What you need to do – Every line in the data below from the one containing "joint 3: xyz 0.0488" down to the one containing "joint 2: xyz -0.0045", both included, must be retyped exactly; no other line is to appear.

Data block –

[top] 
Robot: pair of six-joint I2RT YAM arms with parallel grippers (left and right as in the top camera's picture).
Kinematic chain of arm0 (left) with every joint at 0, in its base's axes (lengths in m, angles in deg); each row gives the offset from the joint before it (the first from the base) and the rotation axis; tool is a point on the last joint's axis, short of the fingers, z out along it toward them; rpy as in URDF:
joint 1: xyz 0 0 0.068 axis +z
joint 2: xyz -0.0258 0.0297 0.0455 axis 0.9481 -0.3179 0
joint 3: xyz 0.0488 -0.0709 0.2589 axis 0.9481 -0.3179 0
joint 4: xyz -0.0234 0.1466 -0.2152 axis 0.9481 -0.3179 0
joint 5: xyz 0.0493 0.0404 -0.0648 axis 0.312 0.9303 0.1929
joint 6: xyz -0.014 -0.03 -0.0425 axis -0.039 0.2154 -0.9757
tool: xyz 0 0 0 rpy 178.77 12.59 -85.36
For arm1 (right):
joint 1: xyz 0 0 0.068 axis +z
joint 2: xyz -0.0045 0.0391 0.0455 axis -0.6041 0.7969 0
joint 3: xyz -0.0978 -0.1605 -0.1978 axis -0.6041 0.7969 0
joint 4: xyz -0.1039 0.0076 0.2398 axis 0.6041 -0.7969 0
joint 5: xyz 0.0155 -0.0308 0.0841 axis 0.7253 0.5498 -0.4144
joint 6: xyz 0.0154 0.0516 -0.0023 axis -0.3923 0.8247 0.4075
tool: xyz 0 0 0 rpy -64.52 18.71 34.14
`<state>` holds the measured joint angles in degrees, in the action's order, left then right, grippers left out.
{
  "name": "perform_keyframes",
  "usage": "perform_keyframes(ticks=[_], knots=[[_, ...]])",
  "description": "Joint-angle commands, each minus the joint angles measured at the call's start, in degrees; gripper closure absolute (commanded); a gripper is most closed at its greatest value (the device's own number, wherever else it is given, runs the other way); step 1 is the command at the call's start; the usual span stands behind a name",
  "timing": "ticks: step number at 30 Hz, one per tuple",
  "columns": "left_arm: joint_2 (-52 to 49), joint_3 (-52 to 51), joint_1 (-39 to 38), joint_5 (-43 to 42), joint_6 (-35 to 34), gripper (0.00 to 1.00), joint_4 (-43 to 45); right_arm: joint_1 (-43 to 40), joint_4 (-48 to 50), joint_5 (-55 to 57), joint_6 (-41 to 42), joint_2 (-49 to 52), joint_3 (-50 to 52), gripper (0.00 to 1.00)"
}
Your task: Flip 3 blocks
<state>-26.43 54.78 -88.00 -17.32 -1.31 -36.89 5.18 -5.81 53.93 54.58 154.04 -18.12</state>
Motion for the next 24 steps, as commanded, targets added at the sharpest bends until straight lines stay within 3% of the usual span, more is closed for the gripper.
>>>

Task solution –
joint 3: xyz 0.0488 -0.0709 0.2589 axis 0.9481 -0.3179 0
joint 4: xyz -0.0234 0.1466 -0.2152 axis 0.9481 -0.3179 0
joint 5: xyz 0.0493 0.0404 -0.0648 axis 0.312 0.9303 0.1929
joint 6: xyz -0.014 -0.03 -0.0425 axis -0.039 0.2154 -0.9757
tool: xyz 0 0 0 rpy 178.77 12.59 -85.36
For arm1 (right):
joint 1: xyz 0 0 0.068 axis +z
joint 2: xyz -0.0045 0.0391 0.0455 axis -0.6041 0.7969 0

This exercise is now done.